┏━━
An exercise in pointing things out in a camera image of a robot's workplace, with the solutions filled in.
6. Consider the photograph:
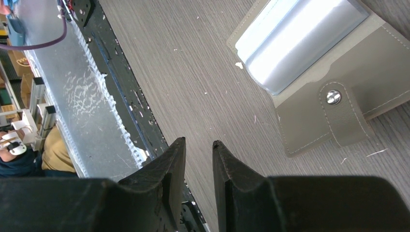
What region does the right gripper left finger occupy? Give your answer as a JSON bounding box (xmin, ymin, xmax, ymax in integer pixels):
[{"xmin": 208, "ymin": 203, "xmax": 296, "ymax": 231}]
[{"xmin": 0, "ymin": 137, "xmax": 186, "ymax": 232}]

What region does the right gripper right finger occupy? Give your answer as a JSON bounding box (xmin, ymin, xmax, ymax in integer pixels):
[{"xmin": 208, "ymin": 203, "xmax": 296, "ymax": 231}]
[{"xmin": 212, "ymin": 140, "xmax": 410, "ymax": 232}]

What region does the person in background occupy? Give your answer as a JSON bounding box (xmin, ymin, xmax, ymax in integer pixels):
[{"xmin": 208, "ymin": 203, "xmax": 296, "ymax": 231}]
[{"xmin": 0, "ymin": 126, "xmax": 78, "ymax": 178}]

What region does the aluminium front rail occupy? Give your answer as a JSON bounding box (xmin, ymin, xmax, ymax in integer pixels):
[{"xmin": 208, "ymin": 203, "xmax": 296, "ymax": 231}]
[{"xmin": 26, "ymin": 22, "xmax": 148, "ymax": 181}]

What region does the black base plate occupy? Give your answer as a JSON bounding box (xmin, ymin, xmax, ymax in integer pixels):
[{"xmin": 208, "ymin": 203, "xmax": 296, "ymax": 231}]
[{"xmin": 69, "ymin": 0, "xmax": 209, "ymax": 232}]

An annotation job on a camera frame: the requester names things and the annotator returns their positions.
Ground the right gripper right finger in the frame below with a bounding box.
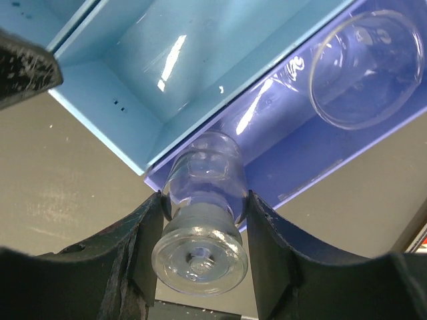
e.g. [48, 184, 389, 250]
[246, 193, 426, 319]

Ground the clear glass beaker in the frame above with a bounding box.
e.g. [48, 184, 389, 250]
[280, 10, 425, 130]

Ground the light blue drawer box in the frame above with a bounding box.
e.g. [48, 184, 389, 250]
[1, 0, 98, 51]

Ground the purple drawer box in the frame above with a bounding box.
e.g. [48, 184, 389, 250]
[145, 1, 426, 207]

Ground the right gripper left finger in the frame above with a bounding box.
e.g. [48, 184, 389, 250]
[1, 192, 163, 319]

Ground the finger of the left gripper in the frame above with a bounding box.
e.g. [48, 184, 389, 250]
[1, 29, 63, 110]

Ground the glass stoppered bottle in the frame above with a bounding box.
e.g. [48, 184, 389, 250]
[151, 131, 248, 296]

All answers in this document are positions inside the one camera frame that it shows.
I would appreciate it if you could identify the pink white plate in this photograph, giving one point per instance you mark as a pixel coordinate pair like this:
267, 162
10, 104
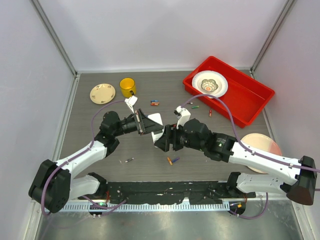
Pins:
262, 142

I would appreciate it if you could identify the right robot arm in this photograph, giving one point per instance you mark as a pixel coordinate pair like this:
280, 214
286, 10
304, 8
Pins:
295, 178

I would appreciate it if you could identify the small patterned bowl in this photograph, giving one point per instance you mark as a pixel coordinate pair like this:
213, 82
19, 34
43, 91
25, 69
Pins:
209, 85

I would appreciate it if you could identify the red plastic bin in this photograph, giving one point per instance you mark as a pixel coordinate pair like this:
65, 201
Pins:
245, 97

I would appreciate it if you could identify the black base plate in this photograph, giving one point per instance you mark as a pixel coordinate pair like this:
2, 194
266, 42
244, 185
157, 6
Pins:
159, 192

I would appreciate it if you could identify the white remote control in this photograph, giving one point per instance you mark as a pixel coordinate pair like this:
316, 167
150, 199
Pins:
158, 129

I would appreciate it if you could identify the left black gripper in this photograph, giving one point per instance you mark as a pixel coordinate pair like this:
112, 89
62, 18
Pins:
145, 125

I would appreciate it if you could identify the orange battery lower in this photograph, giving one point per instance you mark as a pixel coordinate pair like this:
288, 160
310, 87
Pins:
170, 161

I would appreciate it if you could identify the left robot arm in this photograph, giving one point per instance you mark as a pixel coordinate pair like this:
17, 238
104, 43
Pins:
56, 182

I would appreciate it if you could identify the white slotted cable duct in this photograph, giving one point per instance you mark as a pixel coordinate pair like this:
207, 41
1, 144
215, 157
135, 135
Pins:
185, 206

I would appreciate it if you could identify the white paper plate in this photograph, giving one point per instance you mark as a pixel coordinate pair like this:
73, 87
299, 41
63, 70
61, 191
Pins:
209, 74

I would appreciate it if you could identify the yellow mug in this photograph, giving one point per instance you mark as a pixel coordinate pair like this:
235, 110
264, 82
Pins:
128, 87

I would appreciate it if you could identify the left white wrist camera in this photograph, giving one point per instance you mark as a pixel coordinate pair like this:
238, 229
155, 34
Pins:
130, 102

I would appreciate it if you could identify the cream floral plate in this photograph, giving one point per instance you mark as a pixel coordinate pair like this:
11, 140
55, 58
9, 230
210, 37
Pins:
102, 93

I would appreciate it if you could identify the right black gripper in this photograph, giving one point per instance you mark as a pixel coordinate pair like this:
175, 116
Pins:
170, 137

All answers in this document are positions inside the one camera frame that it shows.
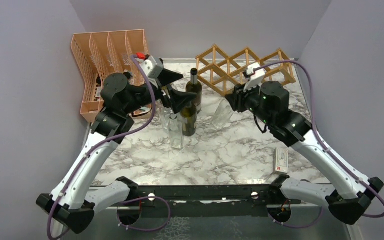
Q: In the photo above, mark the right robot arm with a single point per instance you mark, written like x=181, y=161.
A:
x=349, y=193

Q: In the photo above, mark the green bottle silver cap front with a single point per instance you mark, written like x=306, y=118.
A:
x=194, y=86

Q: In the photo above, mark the slim clear glass bottle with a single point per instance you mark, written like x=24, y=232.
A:
x=164, y=115

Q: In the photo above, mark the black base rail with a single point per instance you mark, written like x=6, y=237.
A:
x=197, y=201

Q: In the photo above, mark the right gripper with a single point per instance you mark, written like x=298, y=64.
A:
x=236, y=99

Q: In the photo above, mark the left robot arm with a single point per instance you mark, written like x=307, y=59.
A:
x=71, y=203

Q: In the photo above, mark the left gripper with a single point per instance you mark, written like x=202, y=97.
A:
x=178, y=100

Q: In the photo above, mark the small white red box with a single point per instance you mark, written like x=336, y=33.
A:
x=281, y=161

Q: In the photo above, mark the green bottle black cap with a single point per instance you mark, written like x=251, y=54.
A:
x=188, y=118

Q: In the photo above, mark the peach plastic file organizer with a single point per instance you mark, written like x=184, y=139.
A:
x=100, y=54

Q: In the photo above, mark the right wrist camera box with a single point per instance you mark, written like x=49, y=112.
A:
x=254, y=73

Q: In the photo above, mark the squat clear glass bottle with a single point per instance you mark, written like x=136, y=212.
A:
x=175, y=132

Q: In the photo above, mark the wooden lattice wine rack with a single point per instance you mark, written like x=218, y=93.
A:
x=221, y=72

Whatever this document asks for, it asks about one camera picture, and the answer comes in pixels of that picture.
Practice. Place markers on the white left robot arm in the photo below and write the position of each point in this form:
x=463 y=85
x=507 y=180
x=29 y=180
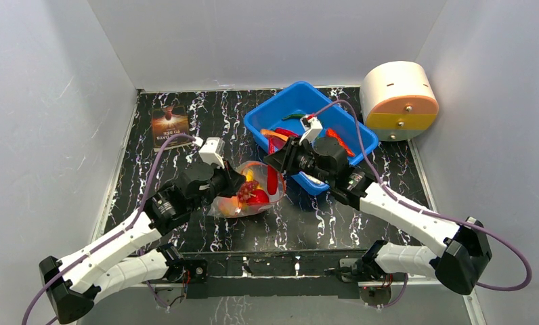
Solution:
x=76 y=282

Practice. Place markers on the clear zip bag orange seal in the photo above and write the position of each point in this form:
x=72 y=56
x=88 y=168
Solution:
x=264 y=187

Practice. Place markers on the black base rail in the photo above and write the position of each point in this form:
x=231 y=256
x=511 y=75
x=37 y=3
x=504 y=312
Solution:
x=283 y=274

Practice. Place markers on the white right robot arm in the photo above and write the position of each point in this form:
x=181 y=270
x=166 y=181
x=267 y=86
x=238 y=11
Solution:
x=454 y=254

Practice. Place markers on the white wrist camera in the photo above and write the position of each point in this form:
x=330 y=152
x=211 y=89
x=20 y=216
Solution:
x=211 y=152
x=312 y=128

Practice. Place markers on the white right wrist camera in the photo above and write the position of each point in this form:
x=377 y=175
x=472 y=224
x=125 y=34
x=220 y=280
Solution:
x=312 y=128

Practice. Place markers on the round white orange drawer box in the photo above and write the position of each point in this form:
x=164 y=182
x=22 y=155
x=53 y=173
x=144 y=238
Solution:
x=397 y=101

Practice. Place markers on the green chili pepper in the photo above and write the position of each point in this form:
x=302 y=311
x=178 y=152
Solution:
x=294 y=116

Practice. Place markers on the purple grape bunch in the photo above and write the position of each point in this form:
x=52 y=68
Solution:
x=246 y=190

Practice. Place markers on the yellow mango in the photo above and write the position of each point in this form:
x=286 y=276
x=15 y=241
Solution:
x=250 y=172

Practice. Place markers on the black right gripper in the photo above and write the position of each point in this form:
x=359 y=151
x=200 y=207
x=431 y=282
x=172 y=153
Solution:
x=288 y=157

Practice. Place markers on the dark paperback book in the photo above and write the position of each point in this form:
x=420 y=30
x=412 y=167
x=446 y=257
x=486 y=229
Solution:
x=167 y=121

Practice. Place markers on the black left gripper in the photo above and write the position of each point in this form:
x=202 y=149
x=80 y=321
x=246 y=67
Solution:
x=233 y=179

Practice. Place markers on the small orange chili pepper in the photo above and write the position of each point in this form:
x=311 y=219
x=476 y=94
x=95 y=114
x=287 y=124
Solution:
x=333 y=134

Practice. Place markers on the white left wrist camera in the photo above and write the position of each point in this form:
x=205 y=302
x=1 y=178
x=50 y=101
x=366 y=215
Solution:
x=211 y=152

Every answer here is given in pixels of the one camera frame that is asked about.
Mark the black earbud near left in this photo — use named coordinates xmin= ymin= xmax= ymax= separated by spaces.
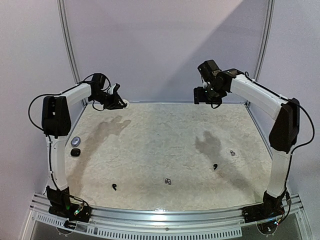
xmin=112 ymin=183 xmax=117 ymax=191

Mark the right aluminium frame post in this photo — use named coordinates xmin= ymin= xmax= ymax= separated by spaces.
xmin=251 ymin=0 xmax=275 ymax=83

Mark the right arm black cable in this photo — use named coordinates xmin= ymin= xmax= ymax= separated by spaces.
xmin=243 ymin=71 xmax=316 ymax=201

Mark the blue-grey charging case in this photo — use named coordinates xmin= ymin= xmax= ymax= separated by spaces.
xmin=70 ymin=136 xmax=81 ymax=148

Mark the aluminium front rail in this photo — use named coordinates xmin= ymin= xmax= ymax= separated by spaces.
xmin=22 ymin=193 xmax=312 ymax=240

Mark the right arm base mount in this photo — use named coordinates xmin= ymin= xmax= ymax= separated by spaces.
xmin=241 ymin=188 xmax=292 ymax=223

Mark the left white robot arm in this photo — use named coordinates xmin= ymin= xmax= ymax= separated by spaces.
xmin=41 ymin=73 xmax=129 ymax=217

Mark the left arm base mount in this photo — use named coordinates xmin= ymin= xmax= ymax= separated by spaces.
xmin=46 ymin=186 xmax=92 ymax=223

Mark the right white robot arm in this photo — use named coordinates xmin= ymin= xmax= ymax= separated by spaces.
xmin=193 ymin=60 xmax=300 ymax=218

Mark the grey earbud centre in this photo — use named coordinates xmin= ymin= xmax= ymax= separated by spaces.
xmin=164 ymin=178 xmax=172 ymax=185

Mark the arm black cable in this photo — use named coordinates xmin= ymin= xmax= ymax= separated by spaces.
xmin=27 ymin=73 xmax=113 ymax=191
xmin=243 ymin=71 xmax=316 ymax=201

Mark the aluminium frame post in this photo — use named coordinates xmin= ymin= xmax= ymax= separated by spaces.
xmin=56 ymin=0 xmax=87 ymax=86
xmin=251 ymin=0 xmax=275 ymax=83

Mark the grey earbud right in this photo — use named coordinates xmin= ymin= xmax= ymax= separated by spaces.
xmin=229 ymin=150 xmax=236 ymax=156

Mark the left aluminium frame post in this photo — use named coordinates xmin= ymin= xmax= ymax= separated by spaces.
xmin=56 ymin=0 xmax=87 ymax=86

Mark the grey earbud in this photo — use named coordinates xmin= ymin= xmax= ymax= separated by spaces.
xmin=229 ymin=150 xmax=236 ymax=156
xmin=164 ymin=178 xmax=172 ymax=185

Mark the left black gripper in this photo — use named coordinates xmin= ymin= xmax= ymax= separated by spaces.
xmin=89 ymin=90 xmax=127 ymax=110

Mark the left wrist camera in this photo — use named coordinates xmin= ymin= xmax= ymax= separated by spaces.
xmin=107 ymin=83 xmax=120 ymax=95

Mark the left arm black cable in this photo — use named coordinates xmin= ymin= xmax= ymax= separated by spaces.
xmin=27 ymin=73 xmax=113 ymax=191

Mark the black charging case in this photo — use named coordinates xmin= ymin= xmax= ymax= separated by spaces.
xmin=70 ymin=148 xmax=81 ymax=157

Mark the white earbud charging case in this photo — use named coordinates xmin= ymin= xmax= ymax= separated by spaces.
xmin=123 ymin=99 xmax=130 ymax=109

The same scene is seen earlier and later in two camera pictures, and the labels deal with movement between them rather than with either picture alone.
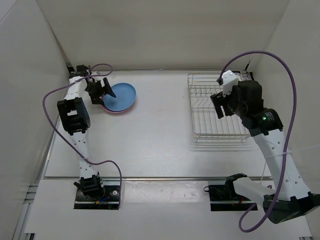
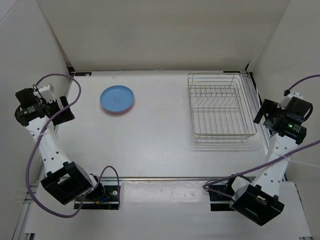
┗━━
Filter by the word "drawer": copy every line of the data that holds it.

Ground the light blue drawer box in the frame above with a bounding box.
Ground the purple drawer box in the frame above with a bounding box.
Practice. Place markers on the round white orange drawer box in the photo above and write the position of each point in this form:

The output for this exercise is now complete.